Antonio Rocha Bonfim (Foto: Divulgação)
O velho lançou um olhar para a linha do horizonte. Do ponto elevado em que estava, era possível apreciar o verde que bailava suave ao vento e, de tão belo, tocava a alma. Virou-se então para o jovem que o acompanhava e disse:
“Falta-me palavras para descrever toda essa maravilha, o que posso dizer é que estamos diante de um presente de Deus, um presente que precisa ser preservado.”
“É mesmo muito bonito”, disse o jovem, “assustador é saber que quem dita as regras do convívio com a natureza são os insensatos.”
“Não estou bem certo, mas, acho que foi Martin Luther King quem disse que o que mais assusta não é o grito do mau, mas o silêncio do bom... algo assim”, ponderou o velho, “não se preocupe, a realidade não é assim, ela apenas está assim.”
O velho fez uma pausa e cantou uma bela ária. Depois ficou meditando.
“O senhor canta muito bem”, disse o jovem, “e a música que acaba de cantar é belíssima, confesso que não a conhecia.”
“Um dia vai conhecer essa e muitas outras canções, tudo no devido tempo.”
“Eu queria ter a idade do senhor”, pontuou o jovem.
“Na verdade, a melhor idade, seja em que tempo for, é aquela que temos”, disse o velho, “mas, curiosamente, os velhos querem ter a idade dos jovens e os jovens querem ter a idade dos velhos.”

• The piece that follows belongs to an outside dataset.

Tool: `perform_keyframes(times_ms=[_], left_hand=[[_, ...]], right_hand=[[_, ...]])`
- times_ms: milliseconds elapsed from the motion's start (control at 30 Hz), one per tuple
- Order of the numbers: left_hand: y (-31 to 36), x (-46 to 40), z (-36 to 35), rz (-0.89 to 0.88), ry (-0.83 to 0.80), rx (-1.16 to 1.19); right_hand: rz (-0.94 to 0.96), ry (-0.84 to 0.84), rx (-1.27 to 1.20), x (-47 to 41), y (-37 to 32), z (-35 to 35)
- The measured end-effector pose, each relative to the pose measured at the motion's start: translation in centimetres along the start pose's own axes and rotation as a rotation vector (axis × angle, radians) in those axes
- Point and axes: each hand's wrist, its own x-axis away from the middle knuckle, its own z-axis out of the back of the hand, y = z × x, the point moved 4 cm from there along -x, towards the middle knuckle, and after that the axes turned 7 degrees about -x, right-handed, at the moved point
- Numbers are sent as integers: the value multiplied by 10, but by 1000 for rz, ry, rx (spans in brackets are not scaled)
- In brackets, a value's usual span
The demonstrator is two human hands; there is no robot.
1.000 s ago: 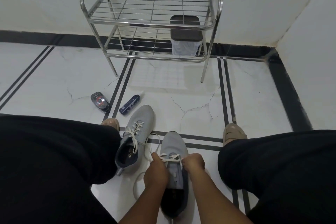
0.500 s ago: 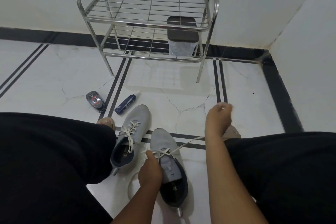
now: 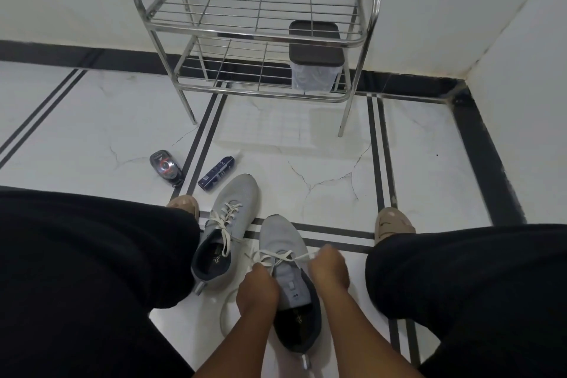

“Como se a condição ideal estivesse sempre no outro?”
“Sim, mas, o ideal é aliar o ímpeto do jovem à experiência do velho.”
“Mas... isso não é utopia?”
“Minha memória às vezes falha, não me lembro se lhe disse ou não, mas, caso tenha dito, repito: utopia não é o impossível, é o possível que ainda não se realizou.”
“Como foi que o senhor aprendeu isso?”
“Vivendo, aprende-se tudo vivendo, e depois revive”, breve pausa, “via de regra, os jovens sonham, os velhos recordam.”
“E o senhor só recorda?”
“Não, continuo vivendo, portanto, aprendendo, ocorre que, entre nós dois, por exemplo, justamente por ter vivido mais, tenho mais a recordar.”
“E o senhor também sonha?”
“Claro, estou vivo, mesmo para os velhos, viver não é só recordar, é também sonhar, hoje, meu sonho é mais coletivo que individual.”
O dia estava bonito. O velho assoviou um trecho de uma canção antiga e disse:
“O que acha de irmos à cidade?”
“A cidade é um lugar bonito, mas, tem animais perigosos por lá.”
“É verdade, a cidade é habitada por animais bípedes perigosíssimos, mas, vamos tomar os devidos cuidados e, fazer umas observações, aprende-se muito observando.”
“Podemos aprender observando aqueles animais bípedes da cidade?”
“Sim, vamos observar atentamente o que eles fazem, e depois faremos o oposto, esse é o segredo, assim não correremos risco de cometer erros.”
E na cidade, avô e neto observaram os animais bípedes por longo tempo.
“Será que é carnaval, vovô?”
“Essa cidade fica num país em que o tempo todo é carnaval.”
“Perguntei porque alguns usam máscaras; outros, não.”
“Todos eles sempre usaram máscaras, só que, agora, as máscaras estão visíveis.”
E os dois pássaros voaram de volta à floresta.